We will provide bloggers with access to electronic libraries and search engines that will make it easy to find any quote and blog it.

Blake Snow will be organizing this new blogger network, so if you are interested, please contact him at blake “AT” griffio.com.

Oh, and the bloggers will keep the majority of the advertising revenue that they can generate from AdSense or other ads. We’ll host the blogs and promote them on our other sites, including worldhistory.com.

But it’s not the money, it’s the cause that really matters the most. It is really important, in my view, for all of us to ocassionally remember what Abraham Lincoln, or Winston Churchill or Mother Theresa might say if they were with us today.

6 Comments

  1. […] From Paul Allen’s blog: I believe the U.S. helps generates the most hatred for our nation and our way of life by by producing content that celebrates violence, sex, and wealth and broadcasting it without any restraint or sensitivity to societies all over the world (including poor nations and highly religious nations), thus creating both jealousy (for our prosperity) and hatred towards us for attacking the values that they hold most dear. […]

  2. Paul, we’re not forcing others to watch our filth. Here at home we’re not forced to watch our own filth. It’s our choice, and that’s probably why Hollywood continues to supply it to us. Hollywood is business, both domestic and foreign. If it wasn’t making money, it wouldn’t stay in business. If it offends, we need to turn it off.

    I also have met many Europeans/internationals where all they knew of America was what they saw on Friends. I’ve met far more Americans who thought that the French didn’t have ATMs. I don’t think the problem is entirely Hollywood’s. I think it’s our problem as well. I thought it was common knowledge that movies were make-believe. Why would any of us say “Yes sir, that’s true because I saw it on TV.”

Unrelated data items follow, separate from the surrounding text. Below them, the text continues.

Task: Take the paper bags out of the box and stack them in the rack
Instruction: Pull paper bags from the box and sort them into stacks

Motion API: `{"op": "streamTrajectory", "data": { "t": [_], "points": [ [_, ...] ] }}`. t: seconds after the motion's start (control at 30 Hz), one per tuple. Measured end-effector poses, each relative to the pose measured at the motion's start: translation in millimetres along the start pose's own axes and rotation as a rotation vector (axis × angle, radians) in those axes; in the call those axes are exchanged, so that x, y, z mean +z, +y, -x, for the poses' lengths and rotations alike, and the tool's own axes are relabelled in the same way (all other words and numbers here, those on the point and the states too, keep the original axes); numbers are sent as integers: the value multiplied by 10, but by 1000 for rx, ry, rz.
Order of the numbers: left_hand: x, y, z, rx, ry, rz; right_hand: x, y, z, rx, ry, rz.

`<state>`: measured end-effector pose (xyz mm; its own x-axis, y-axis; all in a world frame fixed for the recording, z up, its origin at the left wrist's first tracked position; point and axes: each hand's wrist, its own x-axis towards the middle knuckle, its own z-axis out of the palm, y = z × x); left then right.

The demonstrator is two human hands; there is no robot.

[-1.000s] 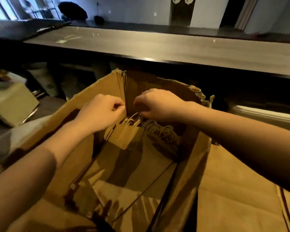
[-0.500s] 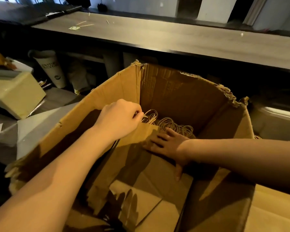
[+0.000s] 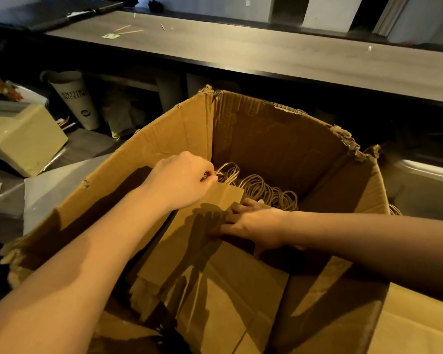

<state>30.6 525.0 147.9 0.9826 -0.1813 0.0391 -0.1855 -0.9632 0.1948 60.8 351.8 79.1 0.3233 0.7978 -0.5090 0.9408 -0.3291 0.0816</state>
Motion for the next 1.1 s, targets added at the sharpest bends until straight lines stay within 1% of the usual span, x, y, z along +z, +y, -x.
{"op": "streamTrajectory", "data": {
  "t": [0.17,0.27,0.37,0.53,0.67,0.73,0.77,0.83,0.93,1.1],
  "points": [
    [-19,-41,7,4,-52,12,-184,24,50,-28,-17,-169],
    [-17,-51,22,6,-114,52,-275,64,110,-54,34,-174],
    [27,-43,30,-1,-208,137,-357,129,154,-22,96,-271],
    [50,93,72,-3,-355,275,-482,199,312,1,255,-307],
    [22,254,151,-37,-489,481,-556,260,470,50,372,-280],
    [39,352,203,-40,-548,465,-576,275,579,63,456,-281],
    [40,402,222,-52,-546,411,-588,280,637,67,503,-278],
    [18,468,249,-44,-431,320,-611,290,732,71,596,-270],
    [-116,592,269,13,-172,282,-654,313,897,79,786,-224],
    [-544,832,264,20,102,36,-772,364,1189,132,1130,-56]
  ]
}}
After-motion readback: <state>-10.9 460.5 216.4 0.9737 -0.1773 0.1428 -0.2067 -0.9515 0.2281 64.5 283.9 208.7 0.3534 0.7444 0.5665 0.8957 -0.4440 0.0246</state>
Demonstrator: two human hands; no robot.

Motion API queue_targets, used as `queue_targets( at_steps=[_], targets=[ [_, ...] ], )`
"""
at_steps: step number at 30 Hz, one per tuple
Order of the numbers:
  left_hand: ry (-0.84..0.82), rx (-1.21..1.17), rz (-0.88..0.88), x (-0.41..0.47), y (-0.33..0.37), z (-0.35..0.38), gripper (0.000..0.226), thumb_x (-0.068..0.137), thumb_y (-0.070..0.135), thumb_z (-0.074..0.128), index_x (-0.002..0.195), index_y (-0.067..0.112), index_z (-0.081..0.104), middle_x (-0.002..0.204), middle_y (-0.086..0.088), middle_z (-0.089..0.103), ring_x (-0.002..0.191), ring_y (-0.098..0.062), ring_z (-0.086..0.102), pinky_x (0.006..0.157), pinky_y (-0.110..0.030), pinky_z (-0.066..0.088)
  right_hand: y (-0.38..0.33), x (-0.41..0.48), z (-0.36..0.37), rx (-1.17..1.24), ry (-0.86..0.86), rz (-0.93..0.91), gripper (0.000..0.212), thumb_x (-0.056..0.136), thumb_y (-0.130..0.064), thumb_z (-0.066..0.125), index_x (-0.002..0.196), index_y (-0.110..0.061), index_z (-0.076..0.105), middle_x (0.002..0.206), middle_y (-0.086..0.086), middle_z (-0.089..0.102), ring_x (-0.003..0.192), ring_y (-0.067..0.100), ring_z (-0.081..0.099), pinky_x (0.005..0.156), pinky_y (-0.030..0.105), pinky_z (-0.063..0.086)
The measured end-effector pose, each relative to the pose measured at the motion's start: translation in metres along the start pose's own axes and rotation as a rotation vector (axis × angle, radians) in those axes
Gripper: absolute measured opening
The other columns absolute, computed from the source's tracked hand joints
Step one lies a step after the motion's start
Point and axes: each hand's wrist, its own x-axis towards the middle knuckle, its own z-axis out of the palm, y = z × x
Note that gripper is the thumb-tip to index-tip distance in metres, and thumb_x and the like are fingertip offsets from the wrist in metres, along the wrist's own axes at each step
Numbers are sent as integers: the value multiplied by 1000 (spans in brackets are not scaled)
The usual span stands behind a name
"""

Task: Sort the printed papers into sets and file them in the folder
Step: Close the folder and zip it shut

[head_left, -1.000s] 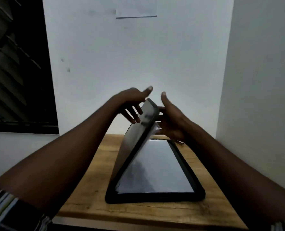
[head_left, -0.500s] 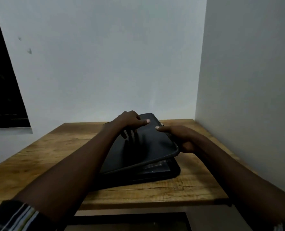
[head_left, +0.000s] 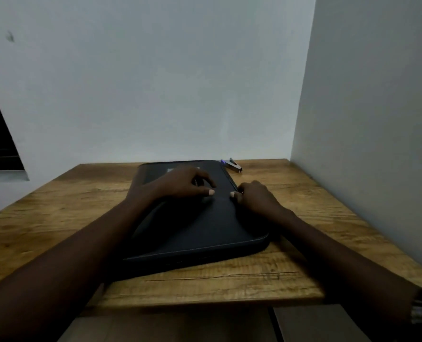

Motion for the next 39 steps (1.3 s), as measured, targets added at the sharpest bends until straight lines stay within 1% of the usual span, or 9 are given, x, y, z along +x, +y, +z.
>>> queue_targets(
  at_steps=[4,8,12,15,20,24,27,33,39],
  targets=[
    [-3,31,10,-5,-23,-1,29,89,46,64,114,31,69,109,4,67,99,-13,62,83,-21,46,-3,16,7,-107,-39,-34,41,100,-41,44,126,-12,54,129,15,48,112,29,51,85,35,42],
    [3,102,26,-7,-39,12,66,76,77,36,125,40,60,125,6,62,115,-12,56,97,-41,47,-9,34,7,-199,-93,-81,39,101,-41,42,128,-15,51,133,16,44,115,31,50,90,37,43],
    [112,65,125,-8,-27,20,35,92,47,54,118,29,68,115,1,66,103,-15,60,90,-38,49,-16,46,10,-292,-67,-131,32,101,-38,40,122,-22,57,132,14,48,115,31,51,87,38,43],
    [122,62,180,-8,-22,25,28,95,32,54,119,27,67,116,0,66,105,-16,60,91,-35,48,-22,38,10,-351,99,-183,27,96,-26,46,117,-20,63,125,12,58,111,31,55,79,34,42],
    [102,113,115,-5,-29,31,44,96,44,39,133,28,56,136,2,57,123,-19,54,102,-39,43,-36,-9,3,-6,367,-297,28,90,-29,60,117,-21,63,105,-1,67,100,19,61,78,37,52],
    [57,78,77,-5,-24,28,38,98,30,47,134,27,56,140,1,56,127,-20,51,105,-42,41,-62,-75,16,166,308,-437,19,89,-24,65,109,-24,64,101,-9,62,87,2,56,73,18,46],
    [82,27,44,-7,-25,27,37,99,40,48,133,31,58,135,3,60,122,-15,55,104,-39,43,-77,-114,26,227,277,-451,16,90,-20,64,104,-25,62,95,-16,53,79,-6,49,64,7,35],
    [149,2,27,-11,-28,30,37,96,48,49,126,31,62,129,3,64,116,-15,58,100,-43,47,-103,-163,46,282,197,-513,8,87,-23,64,87,-29,59,75,-13,55,71,3,55,61,16,48],
    [147,0,17,-10,-29,29,39,95,49,51,126,28,63,128,0,64,115,-17,58,100,-43,47,-106,-174,58,275,313,-502,10,85,-25,65,78,-27,57,66,-13,56,60,3,54,54,20,48]
  ],
)
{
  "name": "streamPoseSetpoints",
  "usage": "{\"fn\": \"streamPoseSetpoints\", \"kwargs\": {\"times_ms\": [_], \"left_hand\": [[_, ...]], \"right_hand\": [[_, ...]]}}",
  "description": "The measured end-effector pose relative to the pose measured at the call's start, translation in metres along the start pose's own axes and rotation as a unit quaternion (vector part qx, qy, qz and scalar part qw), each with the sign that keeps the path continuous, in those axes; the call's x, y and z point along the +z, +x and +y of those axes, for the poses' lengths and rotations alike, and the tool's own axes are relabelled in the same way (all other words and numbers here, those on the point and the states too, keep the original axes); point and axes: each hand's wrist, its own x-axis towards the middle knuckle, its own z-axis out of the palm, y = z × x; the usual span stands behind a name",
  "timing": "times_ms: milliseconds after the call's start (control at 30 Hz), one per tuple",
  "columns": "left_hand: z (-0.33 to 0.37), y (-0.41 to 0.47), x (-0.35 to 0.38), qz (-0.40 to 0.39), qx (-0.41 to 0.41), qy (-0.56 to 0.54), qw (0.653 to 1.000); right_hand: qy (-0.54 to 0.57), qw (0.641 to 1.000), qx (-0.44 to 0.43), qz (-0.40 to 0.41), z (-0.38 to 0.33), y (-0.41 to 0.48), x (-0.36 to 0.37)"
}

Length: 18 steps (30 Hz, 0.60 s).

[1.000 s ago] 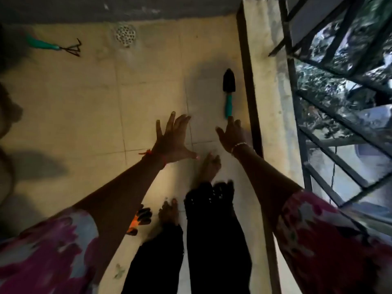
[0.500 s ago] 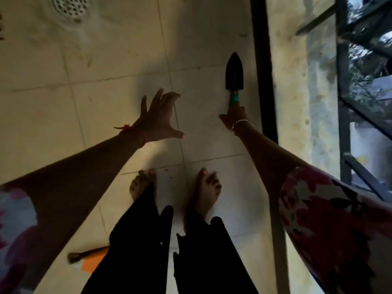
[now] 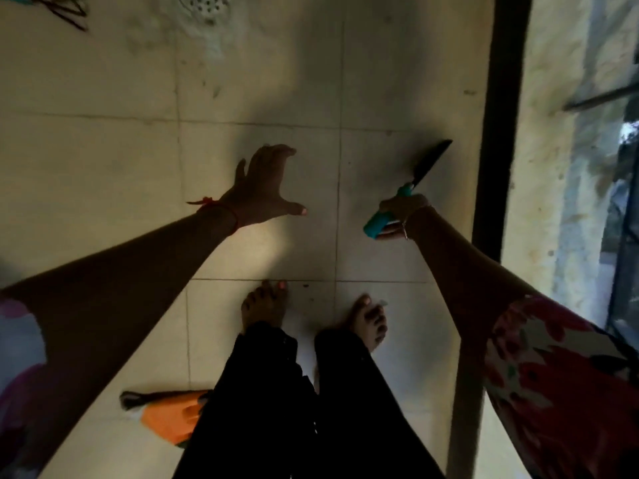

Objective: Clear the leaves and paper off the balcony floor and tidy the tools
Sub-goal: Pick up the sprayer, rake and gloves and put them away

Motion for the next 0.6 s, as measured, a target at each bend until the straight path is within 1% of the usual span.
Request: {"fn": "streamPoseSetpoints", "kwargs": {"times_ms": [33,67,133,167,233,267,333,367,400,433,500,533,600], "left_hand": [[0.005,0.001,0.004,-0.011,0.004,-0.024,1.000],[-0.011,-0.016,-0.024,0.018,-0.020,-0.062,0.998],[-0.004,-0.022,-0.028,0.008,-0.018,-0.097,0.995],[-0.026,-0.039,-0.058,0.037,-0.037,-0.106,0.993],[-0.027,-0.048,-0.062,0.026,-0.045,-0.105,0.993],[-0.047,-0.063,-0.090,0.047,-0.063,-0.110,0.991],[-0.053,-0.070,-0.100,0.045,-0.083,-0.120,0.988],[-0.069,-0.082,-0.131,0.070,-0.094,-0.124,0.985],[-0.075,-0.087,-0.142,0.069,-0.105,-0.127,0.984],[-0.087,-0.092,-0.166,0.083,-0.108,-0.125,0.983],[-0.096,-0.096,-0.181,0.084,-0.112,-0.121,0.983],[-0.110,-0.093,-0.203,0.103,-0.123,-0.122,0.979],[-0.115,-0.093,-0.213,0.111,-0.132,-0.126,0.977]], "right_hand": [[0.016,1.000,0.004,-0.008,0.002,-0.004,-0.004],[-0.009,1.000,-0.012,-0.026,-0.024,-0.025,0.021],[-0.010,0.999,-0.033,-0.021,-0.029,-0.035,0.021],[-0.058,0.995,-0.066,-0.046,-0.052,-0.052,0.050],[-0.100,0.990,-0.091,-0.029,-0.055,-0.061,0.052],[-0.152,0.980,-0.122,-0.034,-0.075,-0.078,0.078],[-0.208,0.966,-0.154,0.003,-0.078,-0.081,0.084],[-0.262,0.947,-0.187,0.016,-0.098,-0.096,0.108],[-0.289,0.935,-0.201,0.033,-0.101,-0.104,0.116],[-0.311,0.921,-0.231,0.045,-0.117,-0.117,0.133],[-0.323,0.909,-0.258,0.061,-0.124,-0.125,0.147],[-0.338,0.896,-0.278,0.066,-0.142,-0.127,0.166],[-0.344,0.890,-0.290,0.071,-0.140,-0.133,0.179]]}}
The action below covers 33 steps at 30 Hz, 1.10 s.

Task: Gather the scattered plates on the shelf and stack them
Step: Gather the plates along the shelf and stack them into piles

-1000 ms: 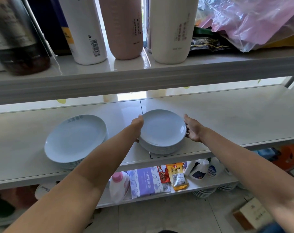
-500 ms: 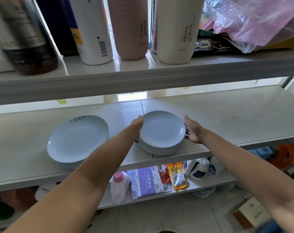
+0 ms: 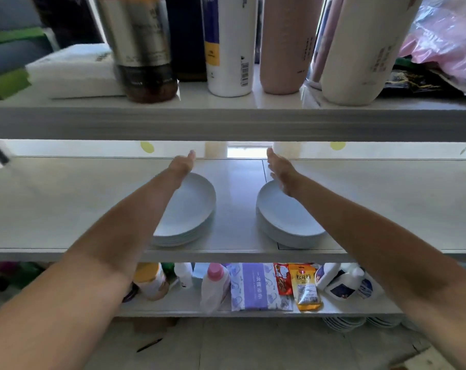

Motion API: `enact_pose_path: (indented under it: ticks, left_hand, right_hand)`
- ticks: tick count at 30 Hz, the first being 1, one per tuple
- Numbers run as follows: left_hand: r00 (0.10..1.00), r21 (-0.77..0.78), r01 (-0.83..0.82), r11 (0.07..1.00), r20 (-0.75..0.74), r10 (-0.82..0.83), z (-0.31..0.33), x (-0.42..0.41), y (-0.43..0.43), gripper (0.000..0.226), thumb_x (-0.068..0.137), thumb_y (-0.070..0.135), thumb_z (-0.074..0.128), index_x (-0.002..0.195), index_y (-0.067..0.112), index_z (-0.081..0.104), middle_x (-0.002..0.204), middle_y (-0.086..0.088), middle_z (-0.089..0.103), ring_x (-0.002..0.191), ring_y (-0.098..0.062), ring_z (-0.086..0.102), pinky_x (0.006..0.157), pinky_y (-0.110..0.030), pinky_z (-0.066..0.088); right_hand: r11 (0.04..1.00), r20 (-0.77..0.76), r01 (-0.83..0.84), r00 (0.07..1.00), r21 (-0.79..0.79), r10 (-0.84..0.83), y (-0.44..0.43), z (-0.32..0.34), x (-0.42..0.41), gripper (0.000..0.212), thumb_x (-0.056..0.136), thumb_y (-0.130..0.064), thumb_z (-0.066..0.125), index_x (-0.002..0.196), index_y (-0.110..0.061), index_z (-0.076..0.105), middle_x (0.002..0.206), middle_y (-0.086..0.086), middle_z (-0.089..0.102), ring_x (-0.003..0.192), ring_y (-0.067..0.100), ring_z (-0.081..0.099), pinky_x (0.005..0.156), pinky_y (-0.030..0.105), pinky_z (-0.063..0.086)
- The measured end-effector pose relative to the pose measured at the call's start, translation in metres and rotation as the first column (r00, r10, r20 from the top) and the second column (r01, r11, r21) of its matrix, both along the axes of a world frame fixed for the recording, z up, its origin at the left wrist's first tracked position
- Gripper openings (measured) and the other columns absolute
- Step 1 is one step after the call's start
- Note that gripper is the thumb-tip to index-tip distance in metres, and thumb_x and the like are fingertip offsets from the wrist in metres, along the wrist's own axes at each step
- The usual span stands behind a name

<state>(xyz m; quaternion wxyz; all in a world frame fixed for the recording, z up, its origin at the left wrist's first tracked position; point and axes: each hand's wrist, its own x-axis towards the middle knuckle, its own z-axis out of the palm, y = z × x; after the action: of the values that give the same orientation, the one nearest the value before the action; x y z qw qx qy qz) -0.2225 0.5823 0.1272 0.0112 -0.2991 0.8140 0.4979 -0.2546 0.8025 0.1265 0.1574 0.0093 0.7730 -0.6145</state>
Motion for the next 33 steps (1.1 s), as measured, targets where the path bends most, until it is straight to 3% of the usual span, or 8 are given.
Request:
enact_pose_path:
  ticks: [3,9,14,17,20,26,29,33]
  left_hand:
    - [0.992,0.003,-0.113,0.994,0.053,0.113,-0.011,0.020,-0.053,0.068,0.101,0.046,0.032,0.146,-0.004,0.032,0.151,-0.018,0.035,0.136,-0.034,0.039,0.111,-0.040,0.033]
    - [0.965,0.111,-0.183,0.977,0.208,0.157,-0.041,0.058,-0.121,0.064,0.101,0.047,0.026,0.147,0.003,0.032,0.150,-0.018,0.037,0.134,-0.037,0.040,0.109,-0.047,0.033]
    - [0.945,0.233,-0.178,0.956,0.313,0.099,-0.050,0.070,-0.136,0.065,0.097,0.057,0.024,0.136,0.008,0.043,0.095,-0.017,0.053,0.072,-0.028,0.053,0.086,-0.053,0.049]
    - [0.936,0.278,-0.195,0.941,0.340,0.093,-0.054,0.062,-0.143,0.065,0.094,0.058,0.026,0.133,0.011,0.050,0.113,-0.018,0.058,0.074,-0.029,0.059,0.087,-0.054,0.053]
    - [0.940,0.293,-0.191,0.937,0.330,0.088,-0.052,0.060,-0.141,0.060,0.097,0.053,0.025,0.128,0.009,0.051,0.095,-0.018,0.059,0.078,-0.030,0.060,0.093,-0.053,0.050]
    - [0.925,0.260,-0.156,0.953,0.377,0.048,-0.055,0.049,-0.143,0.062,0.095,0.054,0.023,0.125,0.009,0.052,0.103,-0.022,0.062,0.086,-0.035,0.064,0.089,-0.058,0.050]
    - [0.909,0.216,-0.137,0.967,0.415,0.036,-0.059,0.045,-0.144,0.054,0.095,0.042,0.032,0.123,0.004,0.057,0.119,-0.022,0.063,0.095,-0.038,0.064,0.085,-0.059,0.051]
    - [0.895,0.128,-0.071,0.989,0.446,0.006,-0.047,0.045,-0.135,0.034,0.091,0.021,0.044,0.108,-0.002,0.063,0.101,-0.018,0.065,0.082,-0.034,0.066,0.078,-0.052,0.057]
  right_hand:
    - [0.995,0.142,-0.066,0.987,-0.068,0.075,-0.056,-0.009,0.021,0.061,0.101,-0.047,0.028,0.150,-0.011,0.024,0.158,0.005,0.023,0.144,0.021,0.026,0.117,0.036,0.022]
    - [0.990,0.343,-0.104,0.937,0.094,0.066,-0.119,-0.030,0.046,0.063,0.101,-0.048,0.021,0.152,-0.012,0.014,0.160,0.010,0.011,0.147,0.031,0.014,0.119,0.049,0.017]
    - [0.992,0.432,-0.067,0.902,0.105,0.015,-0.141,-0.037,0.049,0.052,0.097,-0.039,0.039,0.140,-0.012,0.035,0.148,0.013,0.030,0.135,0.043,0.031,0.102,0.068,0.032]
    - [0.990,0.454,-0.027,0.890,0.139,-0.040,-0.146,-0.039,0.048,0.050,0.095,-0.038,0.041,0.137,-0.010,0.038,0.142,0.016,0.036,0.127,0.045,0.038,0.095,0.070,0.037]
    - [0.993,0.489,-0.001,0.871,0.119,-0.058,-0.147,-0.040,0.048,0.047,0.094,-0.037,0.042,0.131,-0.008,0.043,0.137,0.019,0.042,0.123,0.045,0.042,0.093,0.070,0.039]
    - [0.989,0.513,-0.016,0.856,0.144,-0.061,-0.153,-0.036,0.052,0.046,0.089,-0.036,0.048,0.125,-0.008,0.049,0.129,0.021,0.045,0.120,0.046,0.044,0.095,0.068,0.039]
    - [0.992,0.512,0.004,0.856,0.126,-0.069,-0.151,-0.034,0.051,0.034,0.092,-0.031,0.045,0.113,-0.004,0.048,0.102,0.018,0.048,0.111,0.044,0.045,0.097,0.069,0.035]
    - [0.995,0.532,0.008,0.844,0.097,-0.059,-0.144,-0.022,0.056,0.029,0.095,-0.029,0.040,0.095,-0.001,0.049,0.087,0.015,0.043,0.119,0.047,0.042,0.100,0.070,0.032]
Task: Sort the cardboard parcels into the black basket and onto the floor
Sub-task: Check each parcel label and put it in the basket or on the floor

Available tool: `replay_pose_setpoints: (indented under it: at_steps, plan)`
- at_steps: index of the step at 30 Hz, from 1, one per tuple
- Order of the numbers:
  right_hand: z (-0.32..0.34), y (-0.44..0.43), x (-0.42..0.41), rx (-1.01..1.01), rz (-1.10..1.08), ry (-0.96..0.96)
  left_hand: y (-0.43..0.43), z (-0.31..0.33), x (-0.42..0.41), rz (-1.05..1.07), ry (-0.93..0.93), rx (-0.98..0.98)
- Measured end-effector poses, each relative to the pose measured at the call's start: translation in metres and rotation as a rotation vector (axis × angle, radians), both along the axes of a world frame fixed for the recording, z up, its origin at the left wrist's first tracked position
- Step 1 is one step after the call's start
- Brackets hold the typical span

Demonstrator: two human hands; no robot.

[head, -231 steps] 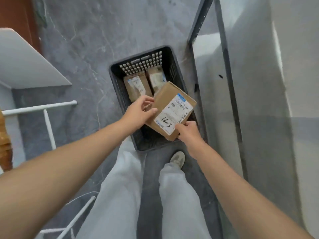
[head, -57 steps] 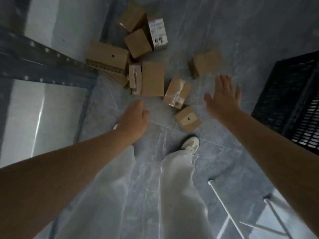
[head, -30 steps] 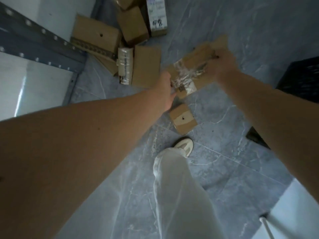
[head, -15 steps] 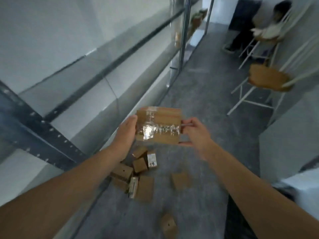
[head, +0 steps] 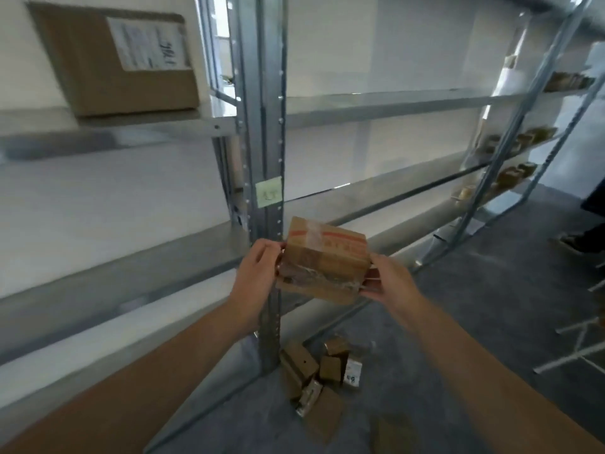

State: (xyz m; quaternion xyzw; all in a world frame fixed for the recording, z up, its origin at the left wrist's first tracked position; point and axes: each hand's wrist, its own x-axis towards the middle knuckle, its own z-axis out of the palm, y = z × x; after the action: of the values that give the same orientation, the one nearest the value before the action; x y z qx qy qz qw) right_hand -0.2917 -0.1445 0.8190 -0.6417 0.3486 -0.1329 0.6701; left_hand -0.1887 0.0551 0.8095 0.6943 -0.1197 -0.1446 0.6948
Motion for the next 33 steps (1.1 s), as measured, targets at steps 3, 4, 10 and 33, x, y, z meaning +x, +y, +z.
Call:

    I do agree with your final conclusion that what we export is filth. I do abhor it. I do find the hypocrisy among Hollywood actors annoying. I do wish we had better relations abroad. I do realize impending dangers for American peace and prosperity.

    The best part is, I agree with your bottom line; that our image can be repolished by exporting something a little better, or in your case, a lot better.

    I just think that the American individual is every bit to blame, and until we realize that, and show Hollywood we *do* want wholesome, family valued entertainment, we’ll be treating symptoms and not causes.

  3. If historians or someone learned at the Master’s degree level and higher wrote proxy for the forefathers, there might be some validity there. But to encourage the average joe to quote someone famous and dead (and most likely out of context) will be laughable at best. But maybe I’ll sign up and see if I can speak for Rev. Martin Luther King, Jr. I’m sure neither he nor his family nor millions of African-Americans will be offended by a pasty-white dude from the north pretending to be Rev. King.

  4. Chris Sandberg

    I really like the idea of having insights into current issues from historical figures, especially being quotes of what they actually said. I look forward to reading these blogs.